▸ **Information provided**:
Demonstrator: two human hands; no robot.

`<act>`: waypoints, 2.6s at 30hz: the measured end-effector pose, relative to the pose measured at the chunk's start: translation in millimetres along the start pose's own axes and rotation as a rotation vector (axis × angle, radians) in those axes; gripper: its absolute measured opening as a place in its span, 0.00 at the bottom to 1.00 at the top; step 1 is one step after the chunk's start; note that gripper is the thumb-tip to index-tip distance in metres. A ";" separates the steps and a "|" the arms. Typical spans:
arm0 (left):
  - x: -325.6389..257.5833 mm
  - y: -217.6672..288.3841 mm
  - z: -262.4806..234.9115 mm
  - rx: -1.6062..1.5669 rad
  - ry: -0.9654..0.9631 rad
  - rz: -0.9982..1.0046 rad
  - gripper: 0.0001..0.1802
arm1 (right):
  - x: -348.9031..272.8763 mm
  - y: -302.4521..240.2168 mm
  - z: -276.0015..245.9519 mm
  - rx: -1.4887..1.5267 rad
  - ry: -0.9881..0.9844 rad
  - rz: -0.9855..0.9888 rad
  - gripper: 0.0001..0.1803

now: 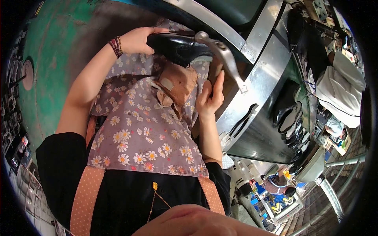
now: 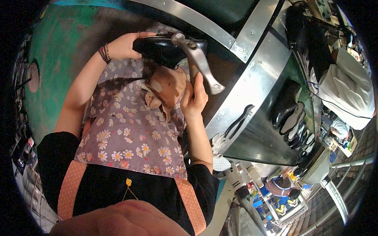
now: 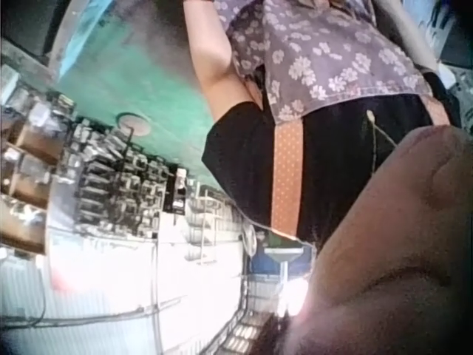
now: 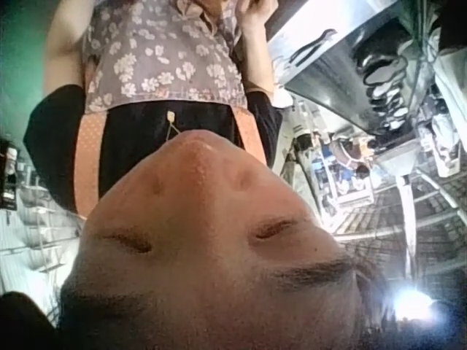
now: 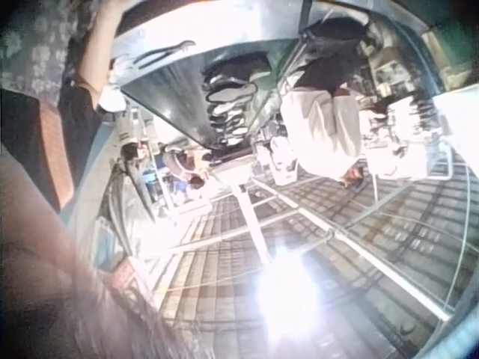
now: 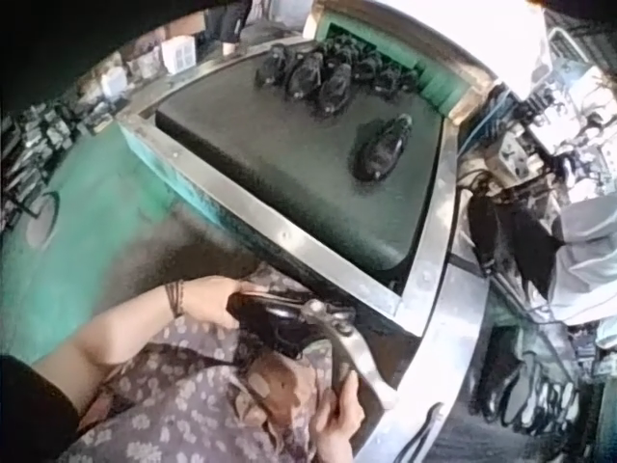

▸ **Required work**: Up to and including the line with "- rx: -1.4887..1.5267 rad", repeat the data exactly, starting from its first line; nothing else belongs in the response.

▸ **Solution**:
Demonstrator: two human hands; no robot.

`<act>`: waypoints, 2.6s at 30hz: the measured end-effector pose, relative to the pose measured at the chunk's start: translation in millimetres along the start pose's own axes and rotation as a rotation vector (axis × angle, radians) in those axes; gripper: its absolute measured opening as a place in its span, 0.00 at the bottom to 1.00 at the top; step 1 is one step after the chunk's start; note that gripper is the thumb-tip to index-tip distance in metres. A ";" separates the steps and a "|" the arms. Typical spans:
arm0 (left):
  - x: -325.6389..257.5833 mm
  - y: -217.6672..288.3841 mm
  - z: -262.4806..234.9115 mm
  - rx: -1.6062..1.5669 rad
  - ry: -0.9654..0.9631 rad
  - rz: -0.9982..1.0046 rad
  - gripper: 0.0001..0.1802
arm1 (right):
  - x: -348.9031..272.8763 mm
  - y: -302.4521..240.2168 mm
  - z: -276.0015..245.9519 mm
  - rx: -1.4887..1.5267 rad

Nothing more is needed for this exercise.